Dreaming in the Shanghai Restaurant

 

I would like to be that elderly Chinese gentleman.
He wears a gold watch with a gold bracelet,
but a shirt without sleeves or tie.
He has good luck moles on his face, but is not
disfigured with fortune.
His wife resembles him, but is still a handsome woman,
She has never bound her feet or her belly.
Some of the party are his children, it seems,
And some his grandchildren;
No generation appears to intimidate another.
He is interested in people, without wanting to
convert them or pervert them.
He eats with gusto, but not with lust;
And he drinks, but is not drunk.
He is content with his age, which has always suited him.
When he discusses a dish with the pretty waitress,
It is the dish he discusses, not the waitress.

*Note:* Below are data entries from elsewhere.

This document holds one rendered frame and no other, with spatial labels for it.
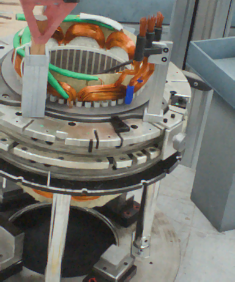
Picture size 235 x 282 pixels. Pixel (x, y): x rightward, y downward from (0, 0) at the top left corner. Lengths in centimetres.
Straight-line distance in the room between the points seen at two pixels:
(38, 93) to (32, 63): 4
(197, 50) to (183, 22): 21
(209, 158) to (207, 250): 16
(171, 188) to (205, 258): 19
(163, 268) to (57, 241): 22
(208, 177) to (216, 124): 10
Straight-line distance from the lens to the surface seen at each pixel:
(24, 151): 102
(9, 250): 120
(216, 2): 150
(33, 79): 100
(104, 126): 102
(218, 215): 139
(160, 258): 128
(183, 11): 153
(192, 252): 134
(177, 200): 145
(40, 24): 96
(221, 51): 140
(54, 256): 113
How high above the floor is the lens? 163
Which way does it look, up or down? 32 degrees down
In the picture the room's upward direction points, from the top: 9 degrees clockwise
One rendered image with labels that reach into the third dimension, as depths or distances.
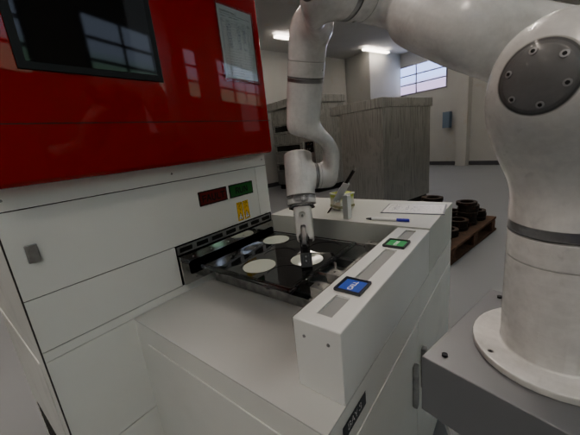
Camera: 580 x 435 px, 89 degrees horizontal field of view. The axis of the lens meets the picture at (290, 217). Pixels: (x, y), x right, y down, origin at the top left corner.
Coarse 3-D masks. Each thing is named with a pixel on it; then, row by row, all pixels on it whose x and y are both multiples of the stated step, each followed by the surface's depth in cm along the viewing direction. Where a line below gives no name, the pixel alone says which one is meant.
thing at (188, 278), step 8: (264, 224) 120; (272, 224) 124; (240, 232) 111; (248, 232) 113; (256, 232) 117; (272, 232) 125; (224, 240) 104; (232, 240) 107; (200, 248) 98; (208, 248) 99; (216, 248) 102; (184, 256) 92; (192, 256) 94; (200, 256) 97; (184, 264) 92; (184, 272) 92; (192, 272) 96; (200, 272) 97; (208, 272) 100; (184, 280) 93; (192, 280) 95
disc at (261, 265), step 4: (256, 260) 93; (260, 260) 93; (264, 260) 93; (268, 260) 92; (272, 260) 92; (248, 264) 91; (252, 264) 90; (256, 264) 90; (260, 264) 90; (264, 264) 89; (268, 264) 89; (272, 264) 88; (244, 268) 88; (248, 268) 87; (252, 268) 87; (256, 268) 87; (260, 268) 86; (264, 268) 86; (268, 268) 86; (248, 272) 85; (252, 272) 85; (256, 272) 84; (260, 272) 84
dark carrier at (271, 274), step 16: (288, 240) 109; (320, 240) 105; (224, 256) 99; (240, 256) 98; (256, 256) 96; (272, 256) 95; (288, 256) 94; (240, 272) 86; (272, 272) 84; (288, 272) 82; (304, 272) 81
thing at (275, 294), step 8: (224, 280) 98; (232, 280) 95; (240, 280) 92; (248, 288) 91; (256, 288) 88; (264, 288) 86; (272, 296) 85; (280, 296) 83; (288, 296) 81; (296, 296) 79; (304, 296) 78; (296, 304) 80; (304, 304) 78
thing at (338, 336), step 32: (384, 256) 72; (416, 256) 77; (384, 288) 59; (416, 288) 79; (320, 320) 49; (352, 320) 48; (384, 320) 60; (320, 352) 49; (352, 352) 49; (320, 384) 51; (352, 384) 50

The tablecloth is not so clean as to show indifference,
Not so dirty as to signfiy a lack of manners.
He proposes to pay the bill but knows he will not be
allowed to.
He walks to the door like a man who doesn’t fret
about being respected, since he is;
A daughter or granddaughter opens the door for him,
And he thanks her.
It has been a satisfying evening. Tomorrow
Will be a satisfying morning. In between
he will sleep satisfactorily.
I guess that for him it is peace in his time.
It would be agreeable to be this Chinese gentleman.